Он рассказывал ей о том, что и сама она переживала и переживает. И ее жизнь с мужем – одна и та же беспросветная ложь. Старик думает, что она его может любить. Но она ненавидит его, он ей мерзок и гадок, и она скрывает это от него. Она принимает его ласки, принимает его деньги. Она ему лжет и принуждена лгать до самой его смерти, и даже в могилу она проводит его с обманом. Разве венок, который она, как вдова, возложит на его гроб, не будет самой позорнейшей ложью? А любить и жить ведь и ей хочется так же, как и ему…

– Хочешь, – заговорила она взволнованным голосом, – хочешь избавиться от этой подлой жизни, о которой ты только что говорил, от этих обманов? Хочешь любить и быть взаимно любимым?

– Оля…

– Хочешь иметь свой собственный угол, сердце, которое будет биться только для тебя? Хочешь? Я вижу, что – да. Мне тоже опостылела ложь, и я тоже хочу жить для тебя и для себя… Брось все, и я все брошу, и уедем отсюда в глухую провинцию. Ты – врач, а больные найдутся везде… Будем жить только вдвоем: ты – для меня, а я – для тебя. Брось все, и уедем сегодня же в Москву. До курьерского еще два часа осталось… Согласен? Завтра будет уже поздно; завтра утром приедет муж…

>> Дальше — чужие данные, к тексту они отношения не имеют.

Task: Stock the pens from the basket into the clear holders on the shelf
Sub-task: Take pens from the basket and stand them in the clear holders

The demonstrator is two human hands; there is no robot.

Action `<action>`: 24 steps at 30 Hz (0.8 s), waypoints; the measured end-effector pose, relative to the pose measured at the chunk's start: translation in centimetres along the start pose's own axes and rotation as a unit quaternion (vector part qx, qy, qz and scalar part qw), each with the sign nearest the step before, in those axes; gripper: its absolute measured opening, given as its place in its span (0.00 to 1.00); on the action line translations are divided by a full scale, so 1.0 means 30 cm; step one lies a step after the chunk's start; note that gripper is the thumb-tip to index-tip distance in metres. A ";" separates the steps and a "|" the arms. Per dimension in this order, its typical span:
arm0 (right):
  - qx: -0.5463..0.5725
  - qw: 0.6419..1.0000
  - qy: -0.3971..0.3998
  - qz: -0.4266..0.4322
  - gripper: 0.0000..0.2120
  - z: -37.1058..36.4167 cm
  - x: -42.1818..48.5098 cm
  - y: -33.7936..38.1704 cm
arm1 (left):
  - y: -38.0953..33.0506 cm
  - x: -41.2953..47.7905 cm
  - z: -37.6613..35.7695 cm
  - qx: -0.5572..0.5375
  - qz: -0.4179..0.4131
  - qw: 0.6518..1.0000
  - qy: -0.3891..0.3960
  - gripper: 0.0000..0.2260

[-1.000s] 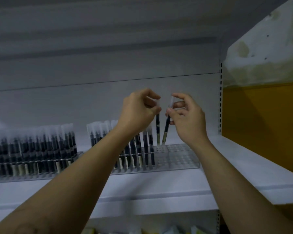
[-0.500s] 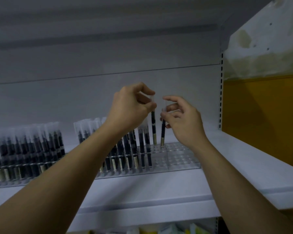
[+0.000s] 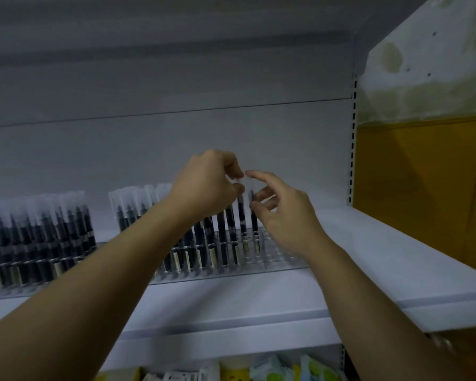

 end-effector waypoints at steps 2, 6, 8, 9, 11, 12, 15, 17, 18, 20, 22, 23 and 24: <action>-0.002 1.000 0.003 -0.002 0.24 -0.003 -0.003 -0.002 | 0.003 -0.005 -0.001 0.002 0.005 1.000 -0.008 0.05; -0.002 1.000 -0.004 -0.010 0.24 0.007 -0.003 0.002 | -0.009 -0.015 0.006 0.033 -0.007 0.999 -0.027 0.08; -0.017 1.000 -0.008 -0.006 0.28 0.008 -0.010 0.018 | -0.019 -0.025 0.000 0.057 -0.024 0.998 -0.020 0.12; -0.020 1.000 -0.013 -0.004 0.30 0.011 -0.016 0.026 | -0.021 -0.032 -0.002 0.067 -0.028 0.997 -0.012 0.15; -0.027 0.999 -0.027 -0.001 0.33 0.026 -0.032 0.040 | -0.021 -0.049 0.004 0.078 -0.036 0.996 -0.007 0.19; -0.034 0.999 -0.035 0.003 0.33 0.037 -0.040 0.049 | -0.020 -0.057 0.014 0.080 -0.040 0.996 -0.008 0.20; -0.061 0.997 -0.042 0.012 0.32 0.071 -0.063 0.098 | -0.019 -0.090 0.068 0.074 -0.041 0.996 -0.017 0.23; -0.084 0.995 -0.043 0.021 0.31 0.086 -0.077 0.145 | -0.027 -0.119 0.115 0.071 -0.046 0.996 -0.028 0.23; -0.098 0.994 -0.046 0.025 0.30 0.091 -0.085 0.169 | -0.033 -0.137 0.138 0.072 -0.050 0.996 -0.033 0.22; -0.130 0.990 -0.053 0.032 0.30 0.095 -0.107 0.219 | -0.041 -0.180 0.173 0.073 -0.055 0.995 -0.036 0.21; -0.149 0.987 -0.046 0.033 0.29 0.084 -0.140 0.264 | -0.042 -0.227 0.196 0.077 -0.057 0.995 -0.037 0.21; -0.155 0.987 -0.036 0.033 0.29 0.072 -0.158 0.283 | -0.040 -0.250 0.203 0.079 -0.058 0.994 -0.039 0.21; -0.160 0.986 -0.026 0.032 0.29 0.058 -0.178 0.299 | -0.039 -0.275 0.210 0.080 -0.061 0.994 -0.042 0.21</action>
Point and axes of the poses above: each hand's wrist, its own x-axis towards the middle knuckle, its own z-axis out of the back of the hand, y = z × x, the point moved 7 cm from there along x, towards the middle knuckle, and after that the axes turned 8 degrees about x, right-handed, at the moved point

Он слушал ее и дрожал всем телом. Ее глаза его жгли; вся она дышала решимостью. С каждым ее словом эта решимость проникала к нему в душу все глубже и глубже…

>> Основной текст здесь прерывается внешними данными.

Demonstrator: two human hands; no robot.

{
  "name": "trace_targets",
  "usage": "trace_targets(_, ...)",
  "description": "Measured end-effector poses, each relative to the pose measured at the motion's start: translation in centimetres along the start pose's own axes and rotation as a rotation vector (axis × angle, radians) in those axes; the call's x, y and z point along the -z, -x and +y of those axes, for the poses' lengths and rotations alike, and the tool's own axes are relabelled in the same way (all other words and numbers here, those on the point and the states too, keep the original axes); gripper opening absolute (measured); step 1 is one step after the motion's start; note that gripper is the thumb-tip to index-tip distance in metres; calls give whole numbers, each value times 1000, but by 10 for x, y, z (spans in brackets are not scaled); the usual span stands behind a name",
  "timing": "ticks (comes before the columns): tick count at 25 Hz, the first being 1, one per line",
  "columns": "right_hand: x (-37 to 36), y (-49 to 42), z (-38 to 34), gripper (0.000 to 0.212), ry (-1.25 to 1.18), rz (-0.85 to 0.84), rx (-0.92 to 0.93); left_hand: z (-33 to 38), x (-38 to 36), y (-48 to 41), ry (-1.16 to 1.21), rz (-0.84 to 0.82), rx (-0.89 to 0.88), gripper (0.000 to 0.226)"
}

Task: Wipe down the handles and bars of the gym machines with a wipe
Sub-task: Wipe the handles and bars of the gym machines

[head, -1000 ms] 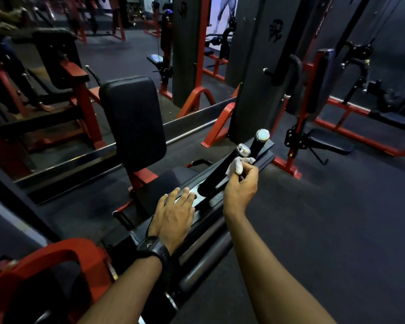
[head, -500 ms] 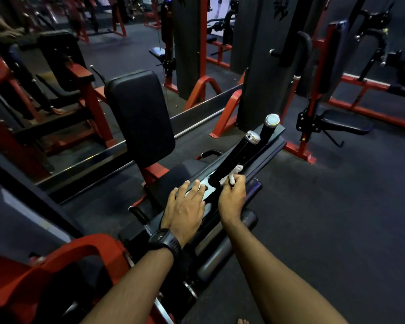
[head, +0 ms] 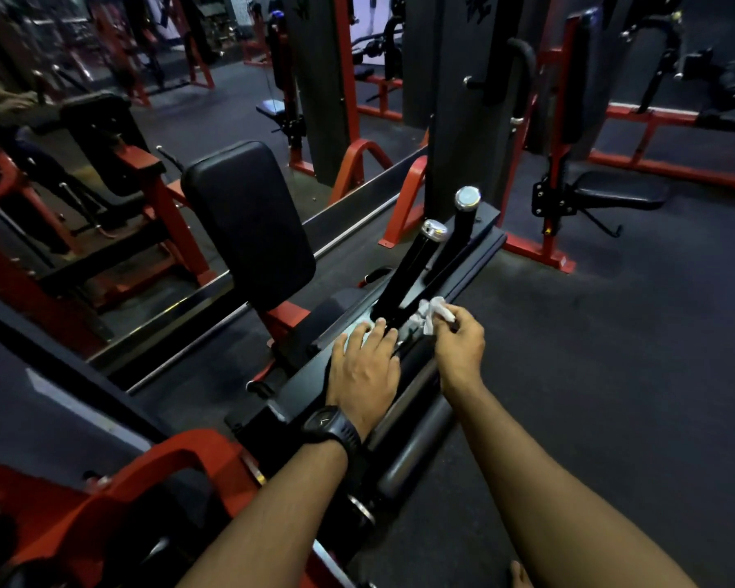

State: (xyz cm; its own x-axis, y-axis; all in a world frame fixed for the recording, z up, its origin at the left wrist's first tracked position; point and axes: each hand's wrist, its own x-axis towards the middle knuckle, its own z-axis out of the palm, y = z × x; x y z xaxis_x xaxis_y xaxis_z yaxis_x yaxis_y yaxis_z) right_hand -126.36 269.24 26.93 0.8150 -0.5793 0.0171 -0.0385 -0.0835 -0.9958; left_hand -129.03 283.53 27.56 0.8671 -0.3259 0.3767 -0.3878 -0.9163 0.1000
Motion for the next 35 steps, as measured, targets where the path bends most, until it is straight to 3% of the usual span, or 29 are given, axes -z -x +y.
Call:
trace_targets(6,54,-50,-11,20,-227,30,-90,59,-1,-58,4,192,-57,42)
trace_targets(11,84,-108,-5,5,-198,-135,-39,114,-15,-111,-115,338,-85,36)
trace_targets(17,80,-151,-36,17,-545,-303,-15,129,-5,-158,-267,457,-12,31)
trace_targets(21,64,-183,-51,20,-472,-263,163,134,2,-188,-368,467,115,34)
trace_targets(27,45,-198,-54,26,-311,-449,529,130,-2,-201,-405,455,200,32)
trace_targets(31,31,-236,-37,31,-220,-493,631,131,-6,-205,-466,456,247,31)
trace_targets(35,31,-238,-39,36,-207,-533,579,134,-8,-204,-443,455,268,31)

Вот она, та женщина, с которою он может быть истинно счастливым! Только с нею и более ни с кем!..

Не помня себя, он обнял ее и, блестя глазами, ответил:

– Согласен. Хоть на край света… Бросим все и всех и едем. Готовься к курьерскому поезду. Я за тобою заеду…

Торопливо рылся Михаил Александрович у себя в ящиках стола, собирая нужные документы и деньги. На душе у него было светло и хорошо. Еще один только час – и он будет уже далеко от этих дрязг, от опротивевшей жизни, от опостылевшей семьи, и главное – он будет не один, а с Ольгою, с давно любимой женщиной. Они уедут, куда – все равно, и заживут безмятежною жизнью вдвоем.

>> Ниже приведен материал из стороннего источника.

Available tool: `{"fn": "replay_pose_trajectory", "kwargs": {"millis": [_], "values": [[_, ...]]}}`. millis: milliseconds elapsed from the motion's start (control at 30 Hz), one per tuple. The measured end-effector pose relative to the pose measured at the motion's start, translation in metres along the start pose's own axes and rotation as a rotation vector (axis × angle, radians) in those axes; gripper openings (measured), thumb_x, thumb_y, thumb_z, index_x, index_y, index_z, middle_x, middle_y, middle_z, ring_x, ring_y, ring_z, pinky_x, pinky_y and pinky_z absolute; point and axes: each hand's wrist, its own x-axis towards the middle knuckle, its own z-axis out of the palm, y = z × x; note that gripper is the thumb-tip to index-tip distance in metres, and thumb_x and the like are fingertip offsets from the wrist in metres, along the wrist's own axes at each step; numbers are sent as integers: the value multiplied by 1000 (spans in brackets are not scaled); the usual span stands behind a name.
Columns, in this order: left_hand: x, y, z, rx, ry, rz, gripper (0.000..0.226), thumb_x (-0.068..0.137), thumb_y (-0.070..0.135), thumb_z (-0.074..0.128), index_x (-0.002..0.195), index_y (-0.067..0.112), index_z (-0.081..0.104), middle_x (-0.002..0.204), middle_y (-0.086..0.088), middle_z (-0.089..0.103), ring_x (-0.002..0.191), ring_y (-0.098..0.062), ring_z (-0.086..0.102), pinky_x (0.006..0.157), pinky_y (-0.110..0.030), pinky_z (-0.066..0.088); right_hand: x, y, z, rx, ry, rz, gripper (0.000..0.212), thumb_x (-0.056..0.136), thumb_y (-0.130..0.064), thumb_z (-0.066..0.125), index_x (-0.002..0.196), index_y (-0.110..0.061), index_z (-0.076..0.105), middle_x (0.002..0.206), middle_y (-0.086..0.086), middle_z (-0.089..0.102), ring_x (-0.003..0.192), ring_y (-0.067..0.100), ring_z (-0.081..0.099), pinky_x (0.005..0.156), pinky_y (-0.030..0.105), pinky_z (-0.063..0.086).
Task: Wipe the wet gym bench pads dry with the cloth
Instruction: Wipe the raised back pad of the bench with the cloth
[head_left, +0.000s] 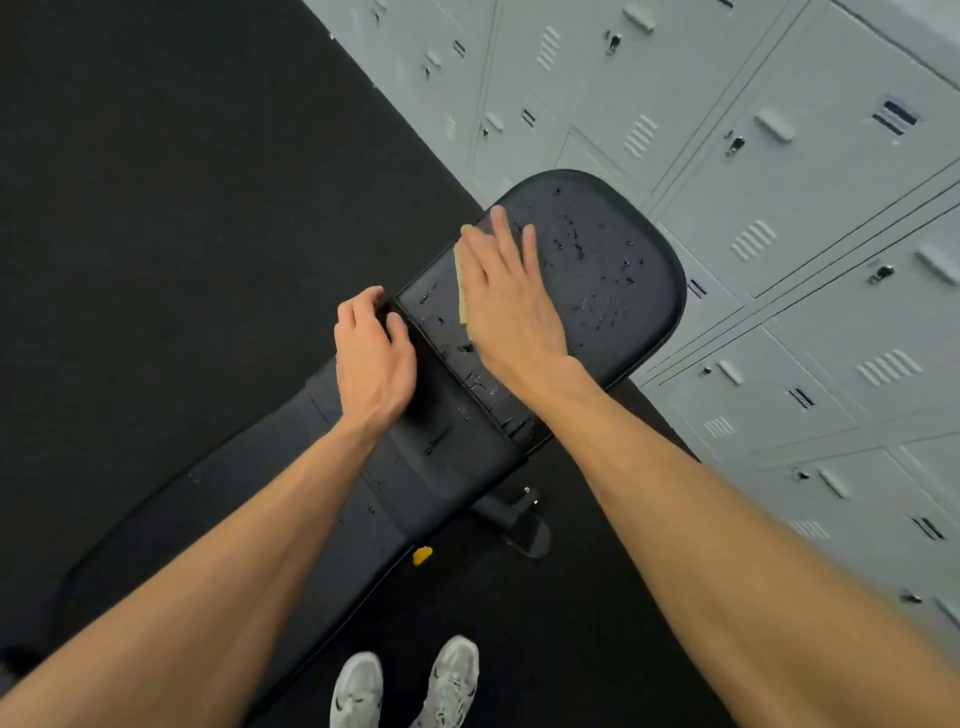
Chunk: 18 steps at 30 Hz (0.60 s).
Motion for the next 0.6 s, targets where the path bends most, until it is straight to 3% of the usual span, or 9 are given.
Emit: {"fn": "replay_pose_trajectory", "kwargs": {"millis": [33,100,200,333,433,500,600], "values": [[1,-6,2,16,-3,-21,41,114,27,43,152,14,53,152,-6,54,139,-23,51,112,-33,38,2,-6,9,-47,-18,-47,60,109,-5,31,167,9,28,179,26,21,167,49,10,137,62,11],[2,-15,6,60,-3,8,43,116,31,40,150,12,55,149,-9,58,136,-27,53,115,-37,38,5,-22,21,-59,-27,-64,61,114,-17,13,170,9,15,181,27,10,169,45,3,138,58,6],[3,-18,10,87,6,53,42,117,31,39,149,9,56,145,-11,60,131,-30,55,112,-40,40,10,-42,31,-87,-87,-134,64,119,-31,15,172,6,12,182,26,4,170,42,-1,138,55,5],[6,-13,9,112,6,63,39,117,27,39,144,8,57,140,-13,62,125,-32,56,110,-42,40,28,-11,16,-247,-119,-366,61,118,-29,14,174,-4,14,184,17,6,171,36,4,138,56,5],[9,-11,8,98,-1,58,34,116,25,39,138,9,60,133,-9,63,121,-29,55,109,-40,39,48,16,-2,-194,-56,-194,59,118,-23,17,172,-4,25,183,20,6,170,36,10,138,53,9],[11,-10,8,86,-4,45,31,116,24,37,130,10,61,126,-6,65,115,-27,56,106,-38,39,52,9,-6,-142,-76,-104,63,109,-8,15,171,1,22,181,28,0,170,41,6,139,52,9],[15,-6,11,115,-5,33,30,115,23,34,123,11,60,116,-5,68,103,-29,58,102,-44,42,42,-21,-2,-159,-158,-199,79,93,-9,-2,168,3,23,180,29,8,169,44,6,138,52,8]]}}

С женою он решил не прощаться и написать ей уже из Москвы. Ему было даже смешно, что он, взрослый человек, убегает тайком, как институтка. Совсем как роман…

Пока он хлопотал у стола, в кабинет незаметно вошли Соня и Митя.

– Папа, а ты мне лофадку купиф? – спросил Митя.

– А мне куклу, папа, – проговорила Соня. Михаил Александрович опустился на турецкий диван. «А дети? – подумал он, холодея. – Я убегу от семьи, от жены, от тестя… А от детей разве можно убежать?» Соня и Митя вскарабкались к нему на колени. «Разве есть хоть один уголок, куда бы можно было скрыться от них? Ведь они вечно будут рисоваться в глазах. Кто их без меня воспитает? О, Господи, что же мне делать? Раз за столько лет безотрадной жизни мелькнула секунда надежды на счастие – и ту судьба отнимает безжалостно. Ведь это – цепи, которых нельзя ни разорвать, ни разбить… Господи, дай же мне силы… Ведь есть же отцы, которые бросают детей… Почему же я не могу? Вздор, малодушие: могу и я. Я буду издали следить за ними. Еду. Имею же я, наконец, право пожить хоть немножко с любимой женщиной и исключительно для себя?! К черту все связи и цепи. В путь! И чем скорее, тем лучше…»

Он крепко поцеловал детей и стал спускаться с лестницы. Но с половины ее он вернулся назад, сел за свой стол, дрожащей рукою написал записку, запечатал в конверт и позвонил.

– Свезти этот конверт в «Европейскую гостиницу» – сказал он вошедшему слуге.

– Слушаю!.. – ответил лакей и вышел. Михаил Александрович был бледен, как полотно. Корабли были сожжены навсегда, и теперь, когда уже ему ничего не оставалось впереди, он ясно и твердо взглянул в глаза своему будущему, и его личное счастье показалось ему пошлым и ничтожным в сравнении с тем грядущим, великим и разнообразным, которое ожидало его детей и которое было теперь всецело в его руках. Его сердце, обливалось кровью, на глаза его навертывались слезы, ему было жаль себя, своей так неумно израсходованной жизни, но какой-то голос внутри его ясно и определенно говорил ему: «Ты прав!»

В записке была только одна строка:

«У меня дети. Не могу».

Текст печатается по изданию: А. Седой. Княжеские бриллианты [и др. рассказы]. СПб., типо-литография «Энергия», 1904.